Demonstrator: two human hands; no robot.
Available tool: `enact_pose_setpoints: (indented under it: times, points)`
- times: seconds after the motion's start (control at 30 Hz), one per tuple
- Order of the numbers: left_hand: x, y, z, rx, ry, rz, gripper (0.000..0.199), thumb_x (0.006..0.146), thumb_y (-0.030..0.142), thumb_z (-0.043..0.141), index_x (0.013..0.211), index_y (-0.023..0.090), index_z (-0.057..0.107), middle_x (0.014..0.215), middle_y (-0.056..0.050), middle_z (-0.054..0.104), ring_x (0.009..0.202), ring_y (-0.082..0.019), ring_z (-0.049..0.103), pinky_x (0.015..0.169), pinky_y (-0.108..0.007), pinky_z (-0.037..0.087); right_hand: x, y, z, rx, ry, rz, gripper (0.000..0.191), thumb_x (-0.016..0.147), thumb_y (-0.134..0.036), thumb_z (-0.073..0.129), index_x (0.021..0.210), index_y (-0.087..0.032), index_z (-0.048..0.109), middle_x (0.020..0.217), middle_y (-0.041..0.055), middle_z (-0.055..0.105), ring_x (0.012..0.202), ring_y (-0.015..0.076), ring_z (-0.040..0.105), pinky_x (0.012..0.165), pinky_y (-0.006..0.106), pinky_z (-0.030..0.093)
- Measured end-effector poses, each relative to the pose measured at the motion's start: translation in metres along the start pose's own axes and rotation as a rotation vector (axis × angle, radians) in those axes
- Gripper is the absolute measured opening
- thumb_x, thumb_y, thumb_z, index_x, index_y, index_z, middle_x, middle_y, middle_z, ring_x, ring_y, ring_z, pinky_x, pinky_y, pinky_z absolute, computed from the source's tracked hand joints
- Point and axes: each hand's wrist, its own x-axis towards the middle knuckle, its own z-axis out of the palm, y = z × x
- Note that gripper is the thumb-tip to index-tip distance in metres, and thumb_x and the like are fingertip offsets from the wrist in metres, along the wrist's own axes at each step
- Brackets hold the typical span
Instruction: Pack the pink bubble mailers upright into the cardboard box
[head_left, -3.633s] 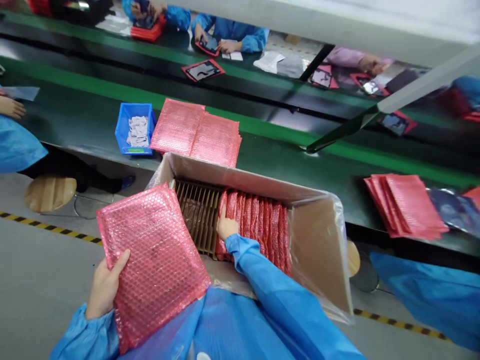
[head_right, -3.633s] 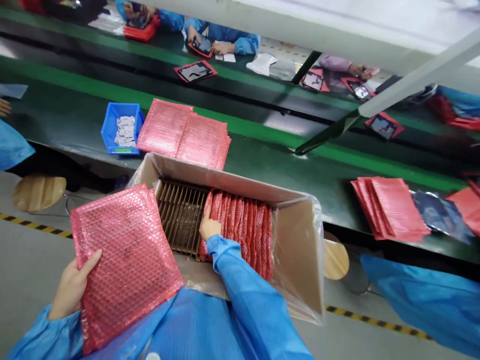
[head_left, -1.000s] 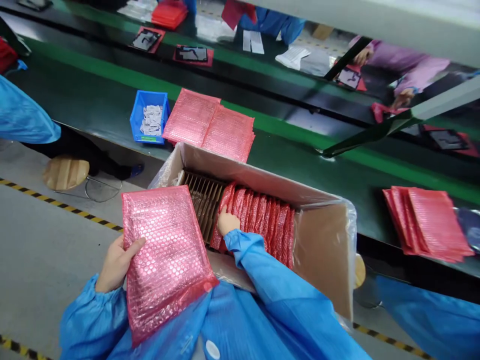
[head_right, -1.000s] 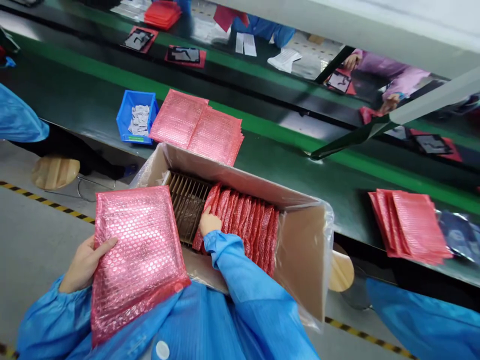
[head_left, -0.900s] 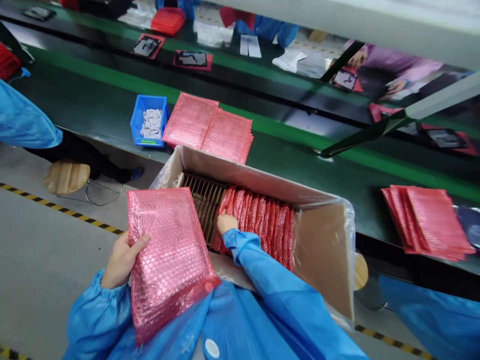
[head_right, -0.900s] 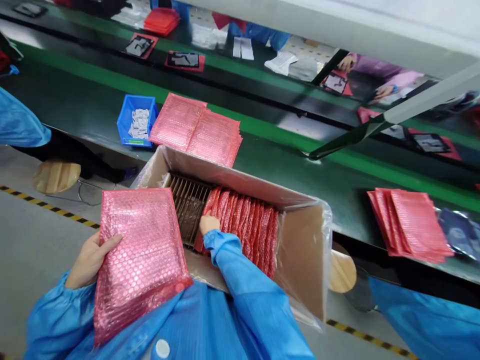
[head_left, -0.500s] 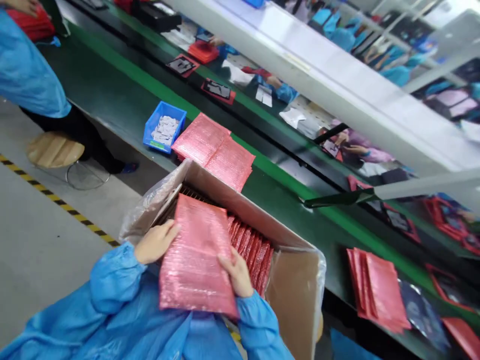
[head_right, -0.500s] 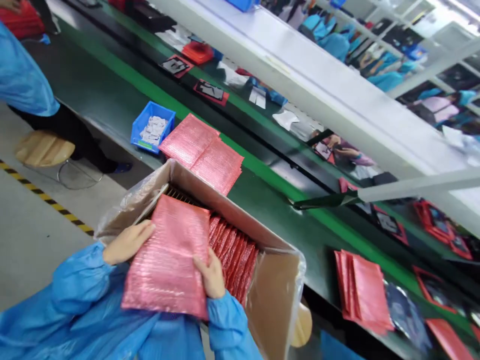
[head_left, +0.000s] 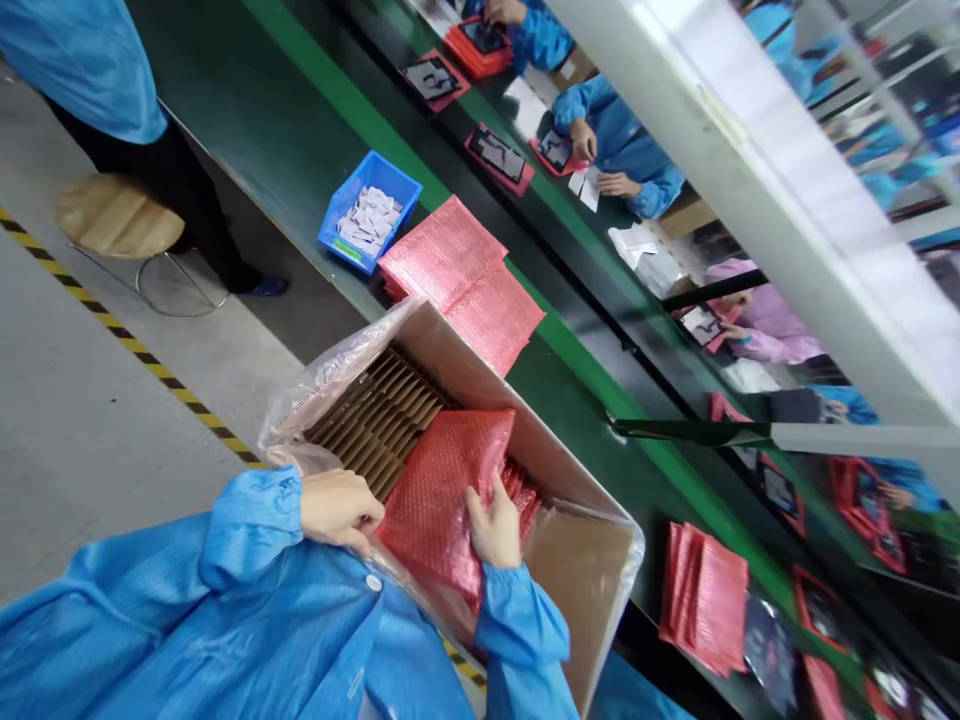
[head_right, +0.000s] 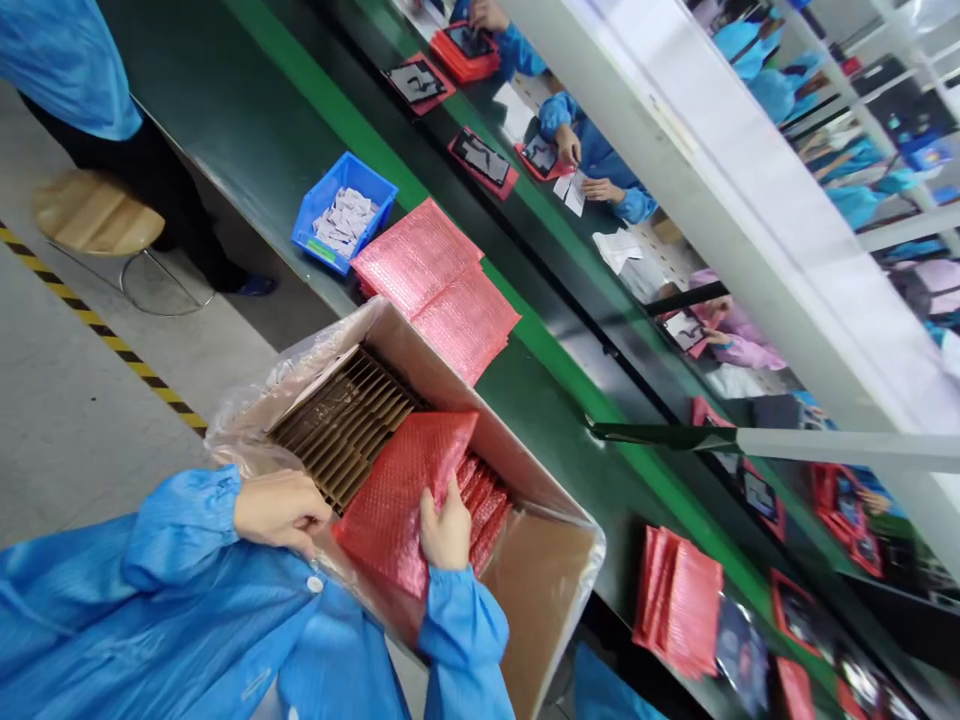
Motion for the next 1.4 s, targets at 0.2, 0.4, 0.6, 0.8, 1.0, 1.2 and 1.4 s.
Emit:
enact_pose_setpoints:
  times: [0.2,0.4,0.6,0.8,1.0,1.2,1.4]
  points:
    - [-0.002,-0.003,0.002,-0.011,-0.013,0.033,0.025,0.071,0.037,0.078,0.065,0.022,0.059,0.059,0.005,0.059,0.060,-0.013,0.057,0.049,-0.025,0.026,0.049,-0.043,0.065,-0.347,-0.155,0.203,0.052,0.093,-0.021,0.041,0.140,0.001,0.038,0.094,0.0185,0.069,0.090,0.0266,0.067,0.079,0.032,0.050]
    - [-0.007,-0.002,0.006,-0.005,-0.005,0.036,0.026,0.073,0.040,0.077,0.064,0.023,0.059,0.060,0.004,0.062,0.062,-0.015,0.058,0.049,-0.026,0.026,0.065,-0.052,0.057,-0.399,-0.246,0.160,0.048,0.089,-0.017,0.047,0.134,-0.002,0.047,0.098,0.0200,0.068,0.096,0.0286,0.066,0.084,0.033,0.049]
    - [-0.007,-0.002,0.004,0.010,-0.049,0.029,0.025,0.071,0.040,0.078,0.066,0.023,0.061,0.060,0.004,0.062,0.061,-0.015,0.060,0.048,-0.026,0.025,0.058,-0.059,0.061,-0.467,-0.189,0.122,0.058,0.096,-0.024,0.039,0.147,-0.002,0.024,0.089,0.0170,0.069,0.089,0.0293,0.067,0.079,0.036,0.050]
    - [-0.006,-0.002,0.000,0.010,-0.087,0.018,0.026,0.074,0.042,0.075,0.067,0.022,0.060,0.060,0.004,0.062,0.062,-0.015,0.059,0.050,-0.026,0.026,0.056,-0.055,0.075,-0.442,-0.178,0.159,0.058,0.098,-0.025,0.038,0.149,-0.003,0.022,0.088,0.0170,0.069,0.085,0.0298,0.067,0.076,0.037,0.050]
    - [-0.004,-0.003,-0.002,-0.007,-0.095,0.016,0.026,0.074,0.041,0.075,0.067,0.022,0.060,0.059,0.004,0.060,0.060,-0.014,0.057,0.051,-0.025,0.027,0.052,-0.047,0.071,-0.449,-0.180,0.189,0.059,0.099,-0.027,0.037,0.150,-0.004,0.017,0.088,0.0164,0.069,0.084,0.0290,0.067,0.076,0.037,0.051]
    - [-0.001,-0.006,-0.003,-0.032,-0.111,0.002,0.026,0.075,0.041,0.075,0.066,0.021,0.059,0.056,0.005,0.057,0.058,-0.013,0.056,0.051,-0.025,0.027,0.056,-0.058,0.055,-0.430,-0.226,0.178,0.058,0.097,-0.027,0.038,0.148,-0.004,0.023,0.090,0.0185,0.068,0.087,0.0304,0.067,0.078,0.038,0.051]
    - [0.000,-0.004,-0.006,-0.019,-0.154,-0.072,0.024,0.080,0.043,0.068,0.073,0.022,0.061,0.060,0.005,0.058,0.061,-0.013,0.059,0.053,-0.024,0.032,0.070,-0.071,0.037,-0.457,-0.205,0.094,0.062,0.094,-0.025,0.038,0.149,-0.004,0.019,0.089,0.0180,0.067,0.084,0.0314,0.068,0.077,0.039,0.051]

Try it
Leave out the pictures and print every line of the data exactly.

Written reply
Demonstrator: two human hands; no robot.
Available tool: `enact_pose_setpoints: (indented under it: times, points)`
- times: seconds after the motion's start (control at 30 Hz), one per tuple
- Order of the numbers: left_hand: x, y, z, rx, ry, rz, gripper (0.000..0.199), thumb_x (0.006..0.146), thumb_y (-0.030..0.142), thumb_z (-0.043..0.141), index_x (0.013..0.211), index_y (-0.023..0.090), index_z (-0.057..0.107), middle_x (0.014..0.215), middle_y (-0.056..0.050), middle_z (-0.054..0.104), ring_x (0.009..0.202), ring_y (-0.082..0.019), ring_z (-0.049..0.103), pinky_x (0.015..0.169), pinky_y (-0.108..0.007), pinky_z (-0.037..0.087); right_hand: x, y, z, rx, ry, rz, gripper (0.000..0.191), thumb_x (-0.016..0.147), thumb_y (-0.134..0.036), thumb_z (-0.073..0.129), index_x (0.021..0.210), index_y (-0.087..0.032), index_z (-0.048..0.109), middle_x (0.020..0.217), middle_y (-0.041..0.055), middle_z (-0.055..0.105), ring_x (0.012..0.202), ring_y (-0.015..0.076), ring_z (-0.040..0.105), pinky_x (0.012..0.165), pinky_y (-0.006..0.106), pinky_z (-0.030..0.093)
- Measured end-effector poses, each relative to the pose measured at the motion's start: translation in metres along the start pose's own axes and rotation as a rotation vector (axis × angle, radians) in those axes
- Gripper is the absolute measured opening
- thumb_x, thumb_y, thumb_z, index_x, index_y, index_z, middle_x, middle_y, middle_z, ring_x, ring_y, ring_z, pinky_x, pinky_y, pinky_z absolute, computed from the source's tracked hand joints
- Point and axes: each hand's wrist, its own x-axis towards the middle knuckle, its own z-axis out of the palm, y = z × x
- Note that gripper is the thumb-tip to index-tip distance in metres, and thumb_x and the like are fingertip offsets from the wrist in metres, along the wrist's own axes at each step
- Brackets hold the typical span
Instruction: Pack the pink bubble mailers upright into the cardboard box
[head_left, -3.633s] 
[head_right, -3.633s] 
[head_left, -1.000s] 
[head_right, -1.000s] 
[head_left, -0.900s] 
[head_right, -0.900s] 
[head_left, -0.500s] 
[head_right, -0.500s] 
[head_left, +0.000s] 
[head_right, +0.000s] 
Motion for the next 1.4 s, targets at 0.2, 0.4, 0.6, 0.8, 1.0, 1.2 and 1.4 s.
Emit:
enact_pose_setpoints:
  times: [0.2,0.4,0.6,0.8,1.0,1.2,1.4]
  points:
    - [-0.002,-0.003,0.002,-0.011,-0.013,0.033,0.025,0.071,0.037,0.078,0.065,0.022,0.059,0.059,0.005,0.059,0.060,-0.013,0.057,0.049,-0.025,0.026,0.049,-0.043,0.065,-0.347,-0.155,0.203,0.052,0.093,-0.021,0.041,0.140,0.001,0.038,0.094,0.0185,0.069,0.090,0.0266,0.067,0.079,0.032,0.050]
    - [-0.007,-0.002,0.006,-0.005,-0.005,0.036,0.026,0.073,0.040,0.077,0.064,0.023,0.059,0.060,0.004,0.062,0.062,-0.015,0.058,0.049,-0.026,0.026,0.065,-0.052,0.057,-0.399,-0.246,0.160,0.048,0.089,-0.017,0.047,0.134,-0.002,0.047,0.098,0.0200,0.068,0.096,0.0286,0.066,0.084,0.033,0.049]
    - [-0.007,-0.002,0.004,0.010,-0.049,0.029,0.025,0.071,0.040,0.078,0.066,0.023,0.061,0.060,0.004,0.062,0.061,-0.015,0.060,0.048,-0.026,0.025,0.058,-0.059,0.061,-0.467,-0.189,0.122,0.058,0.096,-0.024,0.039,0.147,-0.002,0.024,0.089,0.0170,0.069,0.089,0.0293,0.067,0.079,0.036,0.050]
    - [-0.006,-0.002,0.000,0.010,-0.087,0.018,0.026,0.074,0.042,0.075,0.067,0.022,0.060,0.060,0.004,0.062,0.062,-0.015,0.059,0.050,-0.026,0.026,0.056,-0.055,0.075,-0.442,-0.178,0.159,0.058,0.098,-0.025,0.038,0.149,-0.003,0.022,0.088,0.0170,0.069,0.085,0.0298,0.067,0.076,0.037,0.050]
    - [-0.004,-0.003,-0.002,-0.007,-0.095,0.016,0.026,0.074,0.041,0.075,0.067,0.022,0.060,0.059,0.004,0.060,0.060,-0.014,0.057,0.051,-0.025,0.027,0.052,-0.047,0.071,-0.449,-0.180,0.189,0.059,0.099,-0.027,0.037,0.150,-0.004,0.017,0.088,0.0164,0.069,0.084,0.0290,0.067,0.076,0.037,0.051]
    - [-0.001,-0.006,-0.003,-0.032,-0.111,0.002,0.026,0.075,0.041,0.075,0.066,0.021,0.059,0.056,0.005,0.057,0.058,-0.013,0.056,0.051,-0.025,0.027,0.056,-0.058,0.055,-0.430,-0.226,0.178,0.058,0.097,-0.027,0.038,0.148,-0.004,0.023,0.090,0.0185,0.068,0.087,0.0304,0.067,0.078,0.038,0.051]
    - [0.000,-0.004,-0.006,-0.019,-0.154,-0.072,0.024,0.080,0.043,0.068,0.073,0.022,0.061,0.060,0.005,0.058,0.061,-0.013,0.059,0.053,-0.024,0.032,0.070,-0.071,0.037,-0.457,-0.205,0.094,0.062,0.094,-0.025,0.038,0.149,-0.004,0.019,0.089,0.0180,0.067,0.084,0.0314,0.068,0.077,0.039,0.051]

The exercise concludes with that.